# Air brush, dye or pattern fabric?



## Raineyangel81 (Jan 26, 2010)

Hi,

I just went to my first con (ever) and am now very interested in trying to make a suit.  I am fairly sure I'm only going to do a partial, but I have studied several fursuiters and I am more interested in a realistic look.  I know there are realistic synthetic fur fabrics out there, but in your experience (any knowledge is appreciated) if you';re going for realistic; would airbrushing, dying the fabric or using fur patterns be more realistic?
Mind you, I'm going to try making a Snow Leopard suit. The person that did my tail dyed the fabric and then india inked the rosettes on over it.  My thinking is that with most animals, you're looking at two toned (or more) fur.  It'll almost always have a different color on the base line compared to the top half of the fur.  I was thinking of buying the base fur color and then air brushing color on top in order to get the two toned effect.

Any thoughts?

Has anyone achieved this, and if so, do you have an pictures of it?
Thank you for any help you can give me ^.^


----------



## RoseHexwit (Jan 26, 2010)

I haven't done any airbrushing myself, but I can tell you that sewing the patterns in makes the suit much more durable. If it's airbrushed, the paint might come out in the wash.


----------



## Jaga (Jan 26, 2010)

airbrushing is hard...but has best effect by far


----------



## Raineyangel81 (Jan 26, 2010)

I would imagine that airbrushing would take some time to master


----------



## Sabian (Jan 26, 2010)

I've tested airbrushing on white fur and it is a relatively time consuming process. However if you paint then brush the fur and paint and brush the fur and so on, you can get some amazing effects. 

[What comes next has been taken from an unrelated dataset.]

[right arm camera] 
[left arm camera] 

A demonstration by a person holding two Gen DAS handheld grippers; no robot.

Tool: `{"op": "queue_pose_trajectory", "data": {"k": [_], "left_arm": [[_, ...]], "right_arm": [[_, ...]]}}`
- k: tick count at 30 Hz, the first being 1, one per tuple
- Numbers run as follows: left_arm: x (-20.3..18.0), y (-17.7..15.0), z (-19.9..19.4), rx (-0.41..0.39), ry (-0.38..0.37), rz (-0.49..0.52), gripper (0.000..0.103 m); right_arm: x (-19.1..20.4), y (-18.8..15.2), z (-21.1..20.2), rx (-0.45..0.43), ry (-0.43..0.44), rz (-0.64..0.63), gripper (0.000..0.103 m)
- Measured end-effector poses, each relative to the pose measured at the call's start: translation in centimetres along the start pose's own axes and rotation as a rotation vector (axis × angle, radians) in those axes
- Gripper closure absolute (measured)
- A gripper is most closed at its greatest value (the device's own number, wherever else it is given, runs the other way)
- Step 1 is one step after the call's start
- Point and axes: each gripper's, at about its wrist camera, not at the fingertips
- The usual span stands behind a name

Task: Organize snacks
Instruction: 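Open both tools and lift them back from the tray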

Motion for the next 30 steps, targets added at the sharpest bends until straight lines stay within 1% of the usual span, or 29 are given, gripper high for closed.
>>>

Beetlecat shows the technique here
http://www.youtube.com/watch?v=8x0uQeplOiQ


----------



## Jaga (Jan 26, 2010)

Sabian said:


> I've tested airbrushing on white fur and it is a relatively time consuming process. However if you paint then brush the fur and paint and brush the fur and so on, you can get some amazing effects.
> 
> Beetlecat shows the technique here
> http://www.youtube.com/watch?v=8x0uQeplOiQ



Yeah, you have a good point! Acrylic paint and water is good too for some fun effects


----------